I've been studying something called the

**Minkowsky Difference**. You can read more about them in Collision Detection for Dummies. Here i'll just say that they are basically geometric objects that express a spatial relation between two other objects, and that they have very useful properties for collision detection.

Bump.lua deals with axis-aligned bounding boxes (aabbs) only. And it turns out that the Minkowsky Difference of two aabbs is another aabb. And it's also extremely easy to calculate. See for yourselves:

Code: Select all

`function aabb.getMinkowskyDiff(l1,t1,w1,h1, l2,t2,w2,h2)`

return l2 - l1 - w1, -- left

t2 - t1 - h1, --top

w1 + w2, -- width

h1 + h2 -- height

end

Once the MD is calculated, lots of interesting things can be done. For example, if the MD of two aabbs contains the point in 0,0, then the two aabbs are intersecting. When this happens, the minimum displacement vector is the nearest point to 0,0 in the MD perimeter.

More significantly, calculating the point in time were two moving aabbs collide can be also done relatively easily. You just need to intersect the MD with a segment representing the relative displacement between the two boxes (which can be done using another algorithm, called liang-barsky, in very few steps).

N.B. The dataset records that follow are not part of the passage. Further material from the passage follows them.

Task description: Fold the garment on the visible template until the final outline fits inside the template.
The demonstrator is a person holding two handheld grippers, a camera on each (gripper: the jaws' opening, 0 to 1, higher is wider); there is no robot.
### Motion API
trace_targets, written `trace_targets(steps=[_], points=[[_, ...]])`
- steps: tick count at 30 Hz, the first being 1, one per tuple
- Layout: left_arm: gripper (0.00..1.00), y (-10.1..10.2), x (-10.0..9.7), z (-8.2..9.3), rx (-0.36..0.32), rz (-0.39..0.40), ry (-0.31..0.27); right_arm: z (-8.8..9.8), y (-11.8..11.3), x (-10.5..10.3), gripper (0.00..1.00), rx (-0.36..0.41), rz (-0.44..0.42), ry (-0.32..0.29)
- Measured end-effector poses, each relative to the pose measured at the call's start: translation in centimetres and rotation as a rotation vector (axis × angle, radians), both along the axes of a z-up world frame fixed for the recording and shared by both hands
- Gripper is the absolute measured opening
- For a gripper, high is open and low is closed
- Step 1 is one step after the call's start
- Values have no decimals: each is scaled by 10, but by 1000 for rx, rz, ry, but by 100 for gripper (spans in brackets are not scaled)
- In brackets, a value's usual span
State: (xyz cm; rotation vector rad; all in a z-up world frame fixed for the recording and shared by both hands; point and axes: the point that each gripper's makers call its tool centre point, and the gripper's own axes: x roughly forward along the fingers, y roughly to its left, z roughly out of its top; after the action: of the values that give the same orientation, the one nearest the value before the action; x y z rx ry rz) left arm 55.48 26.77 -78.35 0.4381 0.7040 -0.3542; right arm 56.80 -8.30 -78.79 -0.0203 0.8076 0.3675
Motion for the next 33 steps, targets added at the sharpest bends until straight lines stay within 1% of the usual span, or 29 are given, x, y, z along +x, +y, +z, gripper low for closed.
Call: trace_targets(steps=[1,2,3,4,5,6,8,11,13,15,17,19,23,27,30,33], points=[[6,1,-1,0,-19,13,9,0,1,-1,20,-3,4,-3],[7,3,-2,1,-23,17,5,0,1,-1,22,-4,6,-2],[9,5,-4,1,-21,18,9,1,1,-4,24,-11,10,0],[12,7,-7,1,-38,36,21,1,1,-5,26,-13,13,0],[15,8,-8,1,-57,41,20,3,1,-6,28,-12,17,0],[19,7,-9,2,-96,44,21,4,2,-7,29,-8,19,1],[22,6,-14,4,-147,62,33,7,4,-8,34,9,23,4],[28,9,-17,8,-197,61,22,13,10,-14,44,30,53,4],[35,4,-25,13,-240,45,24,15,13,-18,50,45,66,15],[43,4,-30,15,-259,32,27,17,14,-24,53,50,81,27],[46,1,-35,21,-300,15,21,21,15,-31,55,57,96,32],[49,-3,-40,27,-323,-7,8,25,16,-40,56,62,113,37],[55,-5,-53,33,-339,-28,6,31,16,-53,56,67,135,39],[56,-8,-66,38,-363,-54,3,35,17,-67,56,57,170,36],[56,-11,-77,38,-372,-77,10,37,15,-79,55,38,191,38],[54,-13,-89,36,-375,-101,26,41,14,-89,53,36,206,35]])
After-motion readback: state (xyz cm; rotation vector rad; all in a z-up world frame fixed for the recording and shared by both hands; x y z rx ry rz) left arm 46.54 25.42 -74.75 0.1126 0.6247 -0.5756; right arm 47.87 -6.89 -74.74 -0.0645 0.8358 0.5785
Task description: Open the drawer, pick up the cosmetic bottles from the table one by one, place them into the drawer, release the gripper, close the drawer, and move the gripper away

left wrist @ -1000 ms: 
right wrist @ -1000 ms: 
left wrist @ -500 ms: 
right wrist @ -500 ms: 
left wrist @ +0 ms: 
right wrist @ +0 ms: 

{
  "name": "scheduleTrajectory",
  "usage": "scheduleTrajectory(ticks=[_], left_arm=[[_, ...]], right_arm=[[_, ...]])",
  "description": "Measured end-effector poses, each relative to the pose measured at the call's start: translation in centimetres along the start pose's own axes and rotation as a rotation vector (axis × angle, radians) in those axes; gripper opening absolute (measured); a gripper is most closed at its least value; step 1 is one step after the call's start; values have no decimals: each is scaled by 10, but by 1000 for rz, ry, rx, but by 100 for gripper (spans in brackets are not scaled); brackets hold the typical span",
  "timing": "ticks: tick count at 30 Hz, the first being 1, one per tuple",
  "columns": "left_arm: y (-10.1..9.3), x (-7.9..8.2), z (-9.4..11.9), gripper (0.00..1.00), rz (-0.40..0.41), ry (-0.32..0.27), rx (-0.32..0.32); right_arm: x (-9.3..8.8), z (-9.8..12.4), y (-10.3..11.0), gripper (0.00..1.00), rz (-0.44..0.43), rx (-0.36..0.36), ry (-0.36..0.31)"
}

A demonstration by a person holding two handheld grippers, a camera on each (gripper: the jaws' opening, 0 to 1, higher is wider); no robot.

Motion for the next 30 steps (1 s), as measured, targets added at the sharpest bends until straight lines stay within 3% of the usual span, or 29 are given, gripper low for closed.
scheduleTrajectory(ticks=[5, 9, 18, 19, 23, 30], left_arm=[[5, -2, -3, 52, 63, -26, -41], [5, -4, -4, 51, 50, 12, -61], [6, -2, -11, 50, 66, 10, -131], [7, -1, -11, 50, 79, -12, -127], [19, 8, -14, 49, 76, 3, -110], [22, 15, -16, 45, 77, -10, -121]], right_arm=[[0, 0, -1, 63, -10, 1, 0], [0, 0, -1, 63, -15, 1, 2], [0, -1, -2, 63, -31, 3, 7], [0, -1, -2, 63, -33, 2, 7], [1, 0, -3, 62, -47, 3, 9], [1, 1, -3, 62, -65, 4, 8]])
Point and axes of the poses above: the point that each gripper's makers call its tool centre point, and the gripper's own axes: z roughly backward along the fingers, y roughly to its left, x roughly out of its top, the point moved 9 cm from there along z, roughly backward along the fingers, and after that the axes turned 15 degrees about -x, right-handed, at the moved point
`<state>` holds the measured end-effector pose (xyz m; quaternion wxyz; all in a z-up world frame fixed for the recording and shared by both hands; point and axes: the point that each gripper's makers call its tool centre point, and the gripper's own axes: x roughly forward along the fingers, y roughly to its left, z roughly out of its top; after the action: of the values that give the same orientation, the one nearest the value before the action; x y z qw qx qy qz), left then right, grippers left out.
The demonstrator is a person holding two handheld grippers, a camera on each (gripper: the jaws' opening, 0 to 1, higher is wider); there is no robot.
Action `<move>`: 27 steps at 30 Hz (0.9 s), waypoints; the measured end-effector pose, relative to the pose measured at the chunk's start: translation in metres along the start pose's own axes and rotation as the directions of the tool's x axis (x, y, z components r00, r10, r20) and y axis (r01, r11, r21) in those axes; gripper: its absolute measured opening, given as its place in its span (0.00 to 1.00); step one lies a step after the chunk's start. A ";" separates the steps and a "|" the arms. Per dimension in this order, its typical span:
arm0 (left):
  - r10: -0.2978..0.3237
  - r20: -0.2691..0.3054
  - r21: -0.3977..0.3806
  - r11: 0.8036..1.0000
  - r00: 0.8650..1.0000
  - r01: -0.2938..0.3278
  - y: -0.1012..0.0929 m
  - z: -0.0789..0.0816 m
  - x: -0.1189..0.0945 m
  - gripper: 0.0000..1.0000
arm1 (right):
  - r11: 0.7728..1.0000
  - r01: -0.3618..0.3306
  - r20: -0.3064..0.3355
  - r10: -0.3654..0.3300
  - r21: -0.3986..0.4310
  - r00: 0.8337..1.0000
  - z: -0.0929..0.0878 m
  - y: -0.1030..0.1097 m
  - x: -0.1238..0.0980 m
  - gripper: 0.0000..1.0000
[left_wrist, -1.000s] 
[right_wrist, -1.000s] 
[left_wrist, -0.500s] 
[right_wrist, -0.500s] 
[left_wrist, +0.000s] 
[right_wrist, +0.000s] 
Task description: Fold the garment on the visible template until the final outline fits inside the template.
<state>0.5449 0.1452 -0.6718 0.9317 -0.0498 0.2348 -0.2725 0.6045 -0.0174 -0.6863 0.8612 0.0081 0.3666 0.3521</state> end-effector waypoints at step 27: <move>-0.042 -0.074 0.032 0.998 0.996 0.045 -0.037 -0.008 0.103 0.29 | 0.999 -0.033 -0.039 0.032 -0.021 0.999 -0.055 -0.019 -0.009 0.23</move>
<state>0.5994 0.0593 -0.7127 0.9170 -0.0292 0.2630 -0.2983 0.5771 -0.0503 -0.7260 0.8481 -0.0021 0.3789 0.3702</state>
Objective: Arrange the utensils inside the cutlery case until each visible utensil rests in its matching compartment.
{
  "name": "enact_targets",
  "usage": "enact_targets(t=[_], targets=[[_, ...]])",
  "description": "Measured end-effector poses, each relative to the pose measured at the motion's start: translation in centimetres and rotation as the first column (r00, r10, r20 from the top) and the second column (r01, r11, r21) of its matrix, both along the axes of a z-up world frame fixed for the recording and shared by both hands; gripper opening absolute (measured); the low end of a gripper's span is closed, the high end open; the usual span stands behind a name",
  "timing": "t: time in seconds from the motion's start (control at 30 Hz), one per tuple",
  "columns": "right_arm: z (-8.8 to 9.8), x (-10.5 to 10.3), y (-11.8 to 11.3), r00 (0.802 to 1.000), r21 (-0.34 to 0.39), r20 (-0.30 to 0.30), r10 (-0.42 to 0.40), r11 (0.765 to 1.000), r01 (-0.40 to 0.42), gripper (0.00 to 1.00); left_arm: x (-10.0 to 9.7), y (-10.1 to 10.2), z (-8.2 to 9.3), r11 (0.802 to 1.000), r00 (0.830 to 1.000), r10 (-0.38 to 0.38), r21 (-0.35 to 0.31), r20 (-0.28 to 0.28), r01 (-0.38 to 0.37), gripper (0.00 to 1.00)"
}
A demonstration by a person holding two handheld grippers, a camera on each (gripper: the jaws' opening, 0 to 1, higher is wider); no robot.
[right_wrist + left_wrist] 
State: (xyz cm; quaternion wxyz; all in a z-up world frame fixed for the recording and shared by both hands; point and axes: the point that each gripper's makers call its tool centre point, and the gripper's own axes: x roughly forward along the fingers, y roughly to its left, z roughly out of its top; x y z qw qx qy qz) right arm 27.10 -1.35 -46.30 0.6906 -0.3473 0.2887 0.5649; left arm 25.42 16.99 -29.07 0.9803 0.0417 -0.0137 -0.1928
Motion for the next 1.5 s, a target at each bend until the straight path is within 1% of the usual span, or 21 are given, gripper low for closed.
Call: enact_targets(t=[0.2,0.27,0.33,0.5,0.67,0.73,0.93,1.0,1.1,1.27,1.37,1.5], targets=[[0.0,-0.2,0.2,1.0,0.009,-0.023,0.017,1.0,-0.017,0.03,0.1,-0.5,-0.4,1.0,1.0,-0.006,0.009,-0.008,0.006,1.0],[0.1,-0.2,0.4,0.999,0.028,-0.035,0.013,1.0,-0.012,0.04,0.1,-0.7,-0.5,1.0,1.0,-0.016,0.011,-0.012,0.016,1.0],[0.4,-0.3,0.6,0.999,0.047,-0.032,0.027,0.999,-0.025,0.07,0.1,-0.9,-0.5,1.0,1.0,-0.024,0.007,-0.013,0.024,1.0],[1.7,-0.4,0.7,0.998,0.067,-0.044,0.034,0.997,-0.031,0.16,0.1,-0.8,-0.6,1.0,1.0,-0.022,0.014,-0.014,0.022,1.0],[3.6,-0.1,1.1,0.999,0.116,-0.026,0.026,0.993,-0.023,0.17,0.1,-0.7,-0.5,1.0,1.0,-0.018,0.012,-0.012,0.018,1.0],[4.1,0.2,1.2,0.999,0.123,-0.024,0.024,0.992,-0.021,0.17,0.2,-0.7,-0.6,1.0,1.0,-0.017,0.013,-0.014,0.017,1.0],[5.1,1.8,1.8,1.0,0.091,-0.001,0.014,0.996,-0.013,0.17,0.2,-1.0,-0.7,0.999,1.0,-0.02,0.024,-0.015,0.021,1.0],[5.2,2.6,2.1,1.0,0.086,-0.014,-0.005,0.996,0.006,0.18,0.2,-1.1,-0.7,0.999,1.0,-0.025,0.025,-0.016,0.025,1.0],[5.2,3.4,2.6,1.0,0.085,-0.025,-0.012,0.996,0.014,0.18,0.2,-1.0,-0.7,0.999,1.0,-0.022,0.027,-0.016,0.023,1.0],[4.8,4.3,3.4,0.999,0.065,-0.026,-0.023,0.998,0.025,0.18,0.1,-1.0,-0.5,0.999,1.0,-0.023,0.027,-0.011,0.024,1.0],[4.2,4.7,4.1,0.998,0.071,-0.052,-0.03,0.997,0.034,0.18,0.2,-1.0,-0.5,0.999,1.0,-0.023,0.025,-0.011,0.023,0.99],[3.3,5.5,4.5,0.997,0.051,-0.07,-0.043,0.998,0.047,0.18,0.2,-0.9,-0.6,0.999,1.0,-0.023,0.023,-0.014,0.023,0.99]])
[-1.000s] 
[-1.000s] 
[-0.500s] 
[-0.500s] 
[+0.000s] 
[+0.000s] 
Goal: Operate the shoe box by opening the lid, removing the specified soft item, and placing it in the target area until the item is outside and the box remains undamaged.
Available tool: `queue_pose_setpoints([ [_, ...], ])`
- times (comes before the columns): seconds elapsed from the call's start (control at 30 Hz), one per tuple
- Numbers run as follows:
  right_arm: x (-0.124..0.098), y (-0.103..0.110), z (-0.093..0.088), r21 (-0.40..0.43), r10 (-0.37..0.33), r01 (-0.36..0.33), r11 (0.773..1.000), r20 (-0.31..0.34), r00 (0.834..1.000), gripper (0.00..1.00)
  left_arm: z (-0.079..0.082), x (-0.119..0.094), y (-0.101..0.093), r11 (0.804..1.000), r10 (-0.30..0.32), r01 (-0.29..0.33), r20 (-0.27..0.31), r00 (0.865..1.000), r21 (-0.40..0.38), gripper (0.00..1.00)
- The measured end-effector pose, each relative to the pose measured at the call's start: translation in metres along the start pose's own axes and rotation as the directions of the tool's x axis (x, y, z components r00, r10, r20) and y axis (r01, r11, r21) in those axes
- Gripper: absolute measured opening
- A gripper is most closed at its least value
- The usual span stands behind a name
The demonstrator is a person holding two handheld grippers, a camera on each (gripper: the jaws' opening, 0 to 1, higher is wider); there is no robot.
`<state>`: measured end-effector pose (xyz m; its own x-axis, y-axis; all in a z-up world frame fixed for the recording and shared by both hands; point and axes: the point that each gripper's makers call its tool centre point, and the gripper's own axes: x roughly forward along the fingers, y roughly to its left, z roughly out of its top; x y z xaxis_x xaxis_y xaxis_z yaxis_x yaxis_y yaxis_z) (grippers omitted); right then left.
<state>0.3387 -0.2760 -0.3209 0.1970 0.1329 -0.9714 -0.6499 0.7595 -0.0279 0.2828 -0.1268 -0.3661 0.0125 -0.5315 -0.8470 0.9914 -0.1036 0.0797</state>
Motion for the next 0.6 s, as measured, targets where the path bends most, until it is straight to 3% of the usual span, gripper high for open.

I'm attaching a demo of what I have so far.

Control is done via the mouse. Clicking any button will switch between moving the red box, it's "velocity" (displacement, to be precise), then the green box and its "velocity", and then back to the red box. Esc exits.

The Minkowsky Difference of the two boxes is represented in blue, as well as the relative displacement vector. The origin of coordinates is in the center of the screen, to make the MD easier to see. You can visually check that when the boxes intersect, the MD contains 0,0, and that when the relative displacement vector crosses it, the boxes intersect later in time.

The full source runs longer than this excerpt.